HPC slurm exercises

IMPORTANT: for the course (and only for the course), please add the --reservation=HPC-course --account=rfabbret_cours_hpc option to all your srun and sbatch commands. This will allow your jobs to get processed faster.

Exercise 1: make yourself at home

Objectives: in this exercise you will learn how to:

login to the UNIL cluster
find the "projects" you are associated with.
locate the "/scratch" directories associated with your projects.
copy files from your local machine to the cluster or download them from the internet.

Tasks:

Open a command line terminal on your local machine: a UNIX shell on GNU-Linux/Mac, Windows Subsystem for Linux or PuTTY on Windows.
Login to the wally cluster front-end using the command below. Note that you have to replace <user_name> with your actual UNIL user name. You will also be asked for your UNIL password.
ssh <user_name>@wally-front1.unil.ch
List the projects that you are associated with using the following command: sacctmgr show user $USER WithAssoc format=User,Account%30,DefaultAccount%30
Locate the "/scratch" directory associated with your project(s) by browsing /scratch/wally using the ls command. The "/scratch" directory of your project is a directory where you have read and write permission. In principle, the path to the "/scratch" directory associated with your project(s) looks something like this:
/scratch/wally/FAC/<Faculty>/<Department>/<PI name>/<project name>

Replace <Faculty>, <Department> and <PI name> with your own values:
- Faculty: FBM, FGS, FGSE, FTSR or Lettres.
- Department: the department to which you are affiliated.
- PI name: the user name of your supervisor.
Once you found your "/scratch" directory, make sure that you have read/write access on it: ls -ld <your scratch directory>
The permissions on the directory should look like: drwxrws---
Move into your scratch directory and create a new directory named after your user name.
cd <your scratch directory>
mkdir $USER
cd $USER
On your local machine, using your web-browser, download the exercise data from: ftp://ftp.vital-it.ch/edu/HPC/HPC_exercises.tar.gz
Copy the "HPC_exercises.tar.gz" file from your local machine to the cluster.

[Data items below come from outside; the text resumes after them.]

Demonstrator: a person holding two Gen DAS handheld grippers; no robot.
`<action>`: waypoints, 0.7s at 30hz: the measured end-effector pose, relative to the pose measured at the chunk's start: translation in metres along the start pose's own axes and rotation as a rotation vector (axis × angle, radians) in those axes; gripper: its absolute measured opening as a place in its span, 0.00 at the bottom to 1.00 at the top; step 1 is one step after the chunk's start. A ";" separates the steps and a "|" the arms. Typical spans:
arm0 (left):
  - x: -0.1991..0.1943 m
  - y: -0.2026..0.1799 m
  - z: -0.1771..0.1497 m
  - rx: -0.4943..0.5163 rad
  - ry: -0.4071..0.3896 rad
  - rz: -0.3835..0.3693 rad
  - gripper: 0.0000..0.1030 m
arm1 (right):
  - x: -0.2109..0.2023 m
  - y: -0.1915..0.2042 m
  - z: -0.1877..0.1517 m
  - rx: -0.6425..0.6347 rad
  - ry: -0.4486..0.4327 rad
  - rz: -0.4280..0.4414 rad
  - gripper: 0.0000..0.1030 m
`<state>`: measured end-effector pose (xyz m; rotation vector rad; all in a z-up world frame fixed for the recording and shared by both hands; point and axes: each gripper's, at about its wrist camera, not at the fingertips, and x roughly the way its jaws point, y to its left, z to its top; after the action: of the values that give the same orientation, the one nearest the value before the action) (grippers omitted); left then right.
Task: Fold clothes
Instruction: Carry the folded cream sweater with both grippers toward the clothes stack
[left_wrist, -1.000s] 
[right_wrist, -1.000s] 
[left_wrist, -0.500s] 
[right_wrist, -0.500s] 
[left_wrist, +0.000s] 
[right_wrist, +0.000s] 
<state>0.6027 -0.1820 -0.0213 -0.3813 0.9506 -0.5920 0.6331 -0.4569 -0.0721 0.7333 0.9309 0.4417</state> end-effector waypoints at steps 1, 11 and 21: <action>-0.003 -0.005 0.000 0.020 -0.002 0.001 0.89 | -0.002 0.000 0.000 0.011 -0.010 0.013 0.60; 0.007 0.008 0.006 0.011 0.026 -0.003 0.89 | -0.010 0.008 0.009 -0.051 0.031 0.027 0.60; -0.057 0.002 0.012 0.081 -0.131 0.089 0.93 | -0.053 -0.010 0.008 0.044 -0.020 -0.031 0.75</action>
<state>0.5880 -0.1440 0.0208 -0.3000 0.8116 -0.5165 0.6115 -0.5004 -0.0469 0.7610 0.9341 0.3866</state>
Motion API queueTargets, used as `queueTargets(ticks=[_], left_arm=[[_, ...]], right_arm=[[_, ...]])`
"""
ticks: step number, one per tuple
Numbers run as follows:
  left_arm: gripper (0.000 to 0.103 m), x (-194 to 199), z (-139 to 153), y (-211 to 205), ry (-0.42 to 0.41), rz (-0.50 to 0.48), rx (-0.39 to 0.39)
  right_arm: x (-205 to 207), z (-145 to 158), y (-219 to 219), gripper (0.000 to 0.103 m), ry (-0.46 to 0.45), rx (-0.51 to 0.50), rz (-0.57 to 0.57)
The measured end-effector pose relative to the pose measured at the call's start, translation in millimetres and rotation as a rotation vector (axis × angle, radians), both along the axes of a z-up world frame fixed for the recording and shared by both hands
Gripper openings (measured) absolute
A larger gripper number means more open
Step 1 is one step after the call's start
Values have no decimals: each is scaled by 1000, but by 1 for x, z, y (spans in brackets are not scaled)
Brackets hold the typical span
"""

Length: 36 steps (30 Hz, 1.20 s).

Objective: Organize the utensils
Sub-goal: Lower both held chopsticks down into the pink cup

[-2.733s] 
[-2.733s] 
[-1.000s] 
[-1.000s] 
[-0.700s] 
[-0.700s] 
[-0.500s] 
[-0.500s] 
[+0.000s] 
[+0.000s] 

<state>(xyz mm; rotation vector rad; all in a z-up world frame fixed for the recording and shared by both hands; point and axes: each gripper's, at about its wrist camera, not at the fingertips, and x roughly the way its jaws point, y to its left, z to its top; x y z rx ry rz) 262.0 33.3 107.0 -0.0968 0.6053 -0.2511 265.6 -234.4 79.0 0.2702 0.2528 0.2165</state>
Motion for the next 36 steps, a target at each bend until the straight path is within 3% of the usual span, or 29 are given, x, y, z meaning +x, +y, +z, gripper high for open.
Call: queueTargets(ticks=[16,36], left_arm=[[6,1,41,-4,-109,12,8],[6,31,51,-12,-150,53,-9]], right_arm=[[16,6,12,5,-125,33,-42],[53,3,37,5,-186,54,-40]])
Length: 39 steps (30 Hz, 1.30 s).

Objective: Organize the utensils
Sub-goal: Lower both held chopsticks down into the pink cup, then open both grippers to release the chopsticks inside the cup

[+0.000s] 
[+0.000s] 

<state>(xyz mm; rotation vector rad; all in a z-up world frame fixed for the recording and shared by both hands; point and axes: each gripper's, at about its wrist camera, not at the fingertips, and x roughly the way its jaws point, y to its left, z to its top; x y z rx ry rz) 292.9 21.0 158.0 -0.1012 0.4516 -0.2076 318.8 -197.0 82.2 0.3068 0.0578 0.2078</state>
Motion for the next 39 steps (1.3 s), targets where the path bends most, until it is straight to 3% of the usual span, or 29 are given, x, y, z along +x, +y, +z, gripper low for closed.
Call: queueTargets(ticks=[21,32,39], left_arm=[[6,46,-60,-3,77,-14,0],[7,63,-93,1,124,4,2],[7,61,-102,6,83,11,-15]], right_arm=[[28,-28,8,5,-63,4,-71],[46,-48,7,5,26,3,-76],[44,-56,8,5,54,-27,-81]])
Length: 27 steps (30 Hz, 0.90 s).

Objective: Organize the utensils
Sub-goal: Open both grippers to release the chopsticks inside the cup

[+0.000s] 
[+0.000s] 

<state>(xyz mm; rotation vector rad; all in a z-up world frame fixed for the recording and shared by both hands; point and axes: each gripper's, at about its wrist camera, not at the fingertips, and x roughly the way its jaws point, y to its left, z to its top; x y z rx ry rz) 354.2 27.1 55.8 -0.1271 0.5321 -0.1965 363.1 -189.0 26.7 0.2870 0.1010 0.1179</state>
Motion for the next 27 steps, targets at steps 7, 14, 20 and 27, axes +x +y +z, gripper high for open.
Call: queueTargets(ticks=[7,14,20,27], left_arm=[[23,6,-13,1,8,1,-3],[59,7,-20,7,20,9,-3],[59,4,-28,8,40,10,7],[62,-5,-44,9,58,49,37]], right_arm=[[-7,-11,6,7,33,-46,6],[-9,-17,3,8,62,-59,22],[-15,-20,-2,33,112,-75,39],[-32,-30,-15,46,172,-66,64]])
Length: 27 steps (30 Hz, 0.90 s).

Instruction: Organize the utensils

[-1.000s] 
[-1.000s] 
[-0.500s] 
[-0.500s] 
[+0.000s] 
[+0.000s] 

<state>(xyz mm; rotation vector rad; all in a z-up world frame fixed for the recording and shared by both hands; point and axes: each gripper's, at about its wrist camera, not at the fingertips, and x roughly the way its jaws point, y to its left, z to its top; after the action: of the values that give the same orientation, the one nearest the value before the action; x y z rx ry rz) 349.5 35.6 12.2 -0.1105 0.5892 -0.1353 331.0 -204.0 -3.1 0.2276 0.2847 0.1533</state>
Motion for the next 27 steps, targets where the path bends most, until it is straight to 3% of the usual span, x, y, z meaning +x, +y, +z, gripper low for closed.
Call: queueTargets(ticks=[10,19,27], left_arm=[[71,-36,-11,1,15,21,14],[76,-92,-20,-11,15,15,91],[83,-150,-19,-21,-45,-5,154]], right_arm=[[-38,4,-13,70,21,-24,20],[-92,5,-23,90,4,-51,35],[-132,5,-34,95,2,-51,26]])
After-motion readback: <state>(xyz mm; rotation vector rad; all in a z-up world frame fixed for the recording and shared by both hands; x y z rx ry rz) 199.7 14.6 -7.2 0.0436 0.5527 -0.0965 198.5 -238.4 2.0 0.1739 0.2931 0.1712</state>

This can be done either with UNIX commands ("scp", "rsync") or using a ftp program such as FileZilla.
Here is the general syntax for using "scp" (note: this command must be executed on your local machine):
scp <file to upload> <user_name>@wally-front1.unil.ch:</path/to/directory/where/to/copy/file>

Replace: <file to upload> with the tarball file.
<user_name> with your UNIL user name.
</path/to/directory/where/to/copy/file> with the path of your own directory you just created (see point 6 above) on "/scratch/wally".
Back on the cluster, decompress the files that will be needed for the exercises.
tar -zxvf HPC_exercises.tar.gz

Note: If you are unable to copy the HPC_exercises.tar.gz file from your local machine to the cluster, you can also download it directly from the cluster's front-end machine with the following command: wget ftp://ftp.vital-it.ch/edu/HPC/HPC_exercises.tar.gz

Exercise 2: search for software applications installed on the cluster

Objective: learn how to search for software availability on the cluster using either your web browser or the command line interface of the GNU-Linux shell on the cluster.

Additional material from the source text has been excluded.